PROBLEM TO SOLVE: Pull every line containing "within" from the entries.

*** Opening DATA IN THIS EXERCISE ***

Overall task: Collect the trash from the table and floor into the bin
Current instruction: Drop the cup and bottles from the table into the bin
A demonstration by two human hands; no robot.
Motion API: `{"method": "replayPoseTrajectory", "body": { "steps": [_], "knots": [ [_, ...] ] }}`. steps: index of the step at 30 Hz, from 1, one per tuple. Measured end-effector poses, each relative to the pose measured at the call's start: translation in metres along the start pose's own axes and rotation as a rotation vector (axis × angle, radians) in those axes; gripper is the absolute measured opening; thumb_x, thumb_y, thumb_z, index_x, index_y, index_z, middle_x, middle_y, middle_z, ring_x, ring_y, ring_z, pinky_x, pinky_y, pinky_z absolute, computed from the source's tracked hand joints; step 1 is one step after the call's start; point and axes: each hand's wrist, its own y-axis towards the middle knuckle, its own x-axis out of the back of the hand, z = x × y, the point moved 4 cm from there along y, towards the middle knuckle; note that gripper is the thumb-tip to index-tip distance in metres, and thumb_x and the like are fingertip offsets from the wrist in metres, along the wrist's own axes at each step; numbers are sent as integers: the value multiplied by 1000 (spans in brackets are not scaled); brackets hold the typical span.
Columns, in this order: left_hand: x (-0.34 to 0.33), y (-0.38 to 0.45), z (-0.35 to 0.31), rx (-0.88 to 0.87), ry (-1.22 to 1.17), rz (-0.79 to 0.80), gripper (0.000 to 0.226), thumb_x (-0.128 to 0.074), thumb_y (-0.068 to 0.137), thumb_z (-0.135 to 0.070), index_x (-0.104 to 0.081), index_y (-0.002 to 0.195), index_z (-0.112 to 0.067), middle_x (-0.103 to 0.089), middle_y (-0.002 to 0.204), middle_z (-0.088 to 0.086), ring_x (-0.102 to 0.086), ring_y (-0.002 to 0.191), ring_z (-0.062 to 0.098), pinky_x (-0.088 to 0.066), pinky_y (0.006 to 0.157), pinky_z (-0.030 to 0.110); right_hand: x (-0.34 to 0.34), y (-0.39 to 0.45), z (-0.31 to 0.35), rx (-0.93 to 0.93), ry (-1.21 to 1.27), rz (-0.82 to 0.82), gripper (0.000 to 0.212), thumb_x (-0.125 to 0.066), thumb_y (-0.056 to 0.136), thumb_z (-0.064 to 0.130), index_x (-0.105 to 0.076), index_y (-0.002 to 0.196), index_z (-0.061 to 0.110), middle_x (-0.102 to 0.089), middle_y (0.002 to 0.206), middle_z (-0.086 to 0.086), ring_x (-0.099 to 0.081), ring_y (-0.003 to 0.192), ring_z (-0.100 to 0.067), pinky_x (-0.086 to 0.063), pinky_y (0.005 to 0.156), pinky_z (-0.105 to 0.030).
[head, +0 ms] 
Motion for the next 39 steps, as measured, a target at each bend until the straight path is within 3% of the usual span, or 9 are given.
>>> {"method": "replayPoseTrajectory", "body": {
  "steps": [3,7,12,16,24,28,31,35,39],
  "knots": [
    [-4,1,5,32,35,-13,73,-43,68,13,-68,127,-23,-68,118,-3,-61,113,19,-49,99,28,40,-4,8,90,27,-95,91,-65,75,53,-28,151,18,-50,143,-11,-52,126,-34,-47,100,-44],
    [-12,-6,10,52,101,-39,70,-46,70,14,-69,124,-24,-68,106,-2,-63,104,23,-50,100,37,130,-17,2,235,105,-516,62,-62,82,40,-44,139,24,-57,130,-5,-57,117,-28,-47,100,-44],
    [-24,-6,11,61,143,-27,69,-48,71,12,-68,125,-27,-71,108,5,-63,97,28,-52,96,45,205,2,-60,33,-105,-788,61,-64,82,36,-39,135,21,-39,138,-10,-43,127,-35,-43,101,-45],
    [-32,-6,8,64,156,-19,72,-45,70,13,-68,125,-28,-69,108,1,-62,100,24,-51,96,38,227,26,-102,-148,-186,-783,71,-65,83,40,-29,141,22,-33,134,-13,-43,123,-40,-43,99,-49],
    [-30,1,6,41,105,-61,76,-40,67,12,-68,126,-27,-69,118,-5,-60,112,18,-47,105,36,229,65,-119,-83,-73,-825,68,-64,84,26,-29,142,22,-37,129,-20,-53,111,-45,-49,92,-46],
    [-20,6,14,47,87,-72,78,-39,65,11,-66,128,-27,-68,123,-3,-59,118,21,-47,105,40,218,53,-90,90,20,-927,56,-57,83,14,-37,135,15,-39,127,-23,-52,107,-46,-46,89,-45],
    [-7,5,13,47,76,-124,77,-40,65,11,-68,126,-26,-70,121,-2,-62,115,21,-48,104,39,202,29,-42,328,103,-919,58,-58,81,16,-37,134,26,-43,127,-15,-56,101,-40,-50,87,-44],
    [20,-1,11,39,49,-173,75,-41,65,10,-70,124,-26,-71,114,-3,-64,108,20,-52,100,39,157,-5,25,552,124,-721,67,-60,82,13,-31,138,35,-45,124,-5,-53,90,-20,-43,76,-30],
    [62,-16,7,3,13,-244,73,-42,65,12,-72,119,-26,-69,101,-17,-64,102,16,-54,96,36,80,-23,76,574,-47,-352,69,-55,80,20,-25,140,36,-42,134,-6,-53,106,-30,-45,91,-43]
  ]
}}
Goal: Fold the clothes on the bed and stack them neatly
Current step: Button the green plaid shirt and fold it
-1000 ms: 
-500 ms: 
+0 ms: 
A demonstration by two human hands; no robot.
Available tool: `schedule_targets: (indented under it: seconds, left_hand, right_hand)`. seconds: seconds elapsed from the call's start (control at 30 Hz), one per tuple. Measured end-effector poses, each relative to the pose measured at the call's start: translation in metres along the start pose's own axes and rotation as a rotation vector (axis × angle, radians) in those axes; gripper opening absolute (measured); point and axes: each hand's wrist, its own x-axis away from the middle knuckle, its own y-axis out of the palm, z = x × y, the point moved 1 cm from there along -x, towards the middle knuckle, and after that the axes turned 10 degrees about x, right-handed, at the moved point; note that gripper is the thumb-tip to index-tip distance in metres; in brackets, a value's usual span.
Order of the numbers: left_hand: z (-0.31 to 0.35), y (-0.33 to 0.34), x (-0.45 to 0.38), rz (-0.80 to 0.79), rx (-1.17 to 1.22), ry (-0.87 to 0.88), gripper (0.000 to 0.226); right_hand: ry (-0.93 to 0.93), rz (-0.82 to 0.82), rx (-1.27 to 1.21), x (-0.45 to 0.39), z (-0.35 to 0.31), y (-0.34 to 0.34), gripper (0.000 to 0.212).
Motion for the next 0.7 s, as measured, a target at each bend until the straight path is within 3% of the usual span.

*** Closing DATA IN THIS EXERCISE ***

RESULT:
Motion for the next 39 steps, as measured, a target at each bend until the straight path is within 3% of the usual span, or 9 are given.
Motion for the next 0.7 s, as measured, a target at each bend until the straight path is within 3% of the usual span.

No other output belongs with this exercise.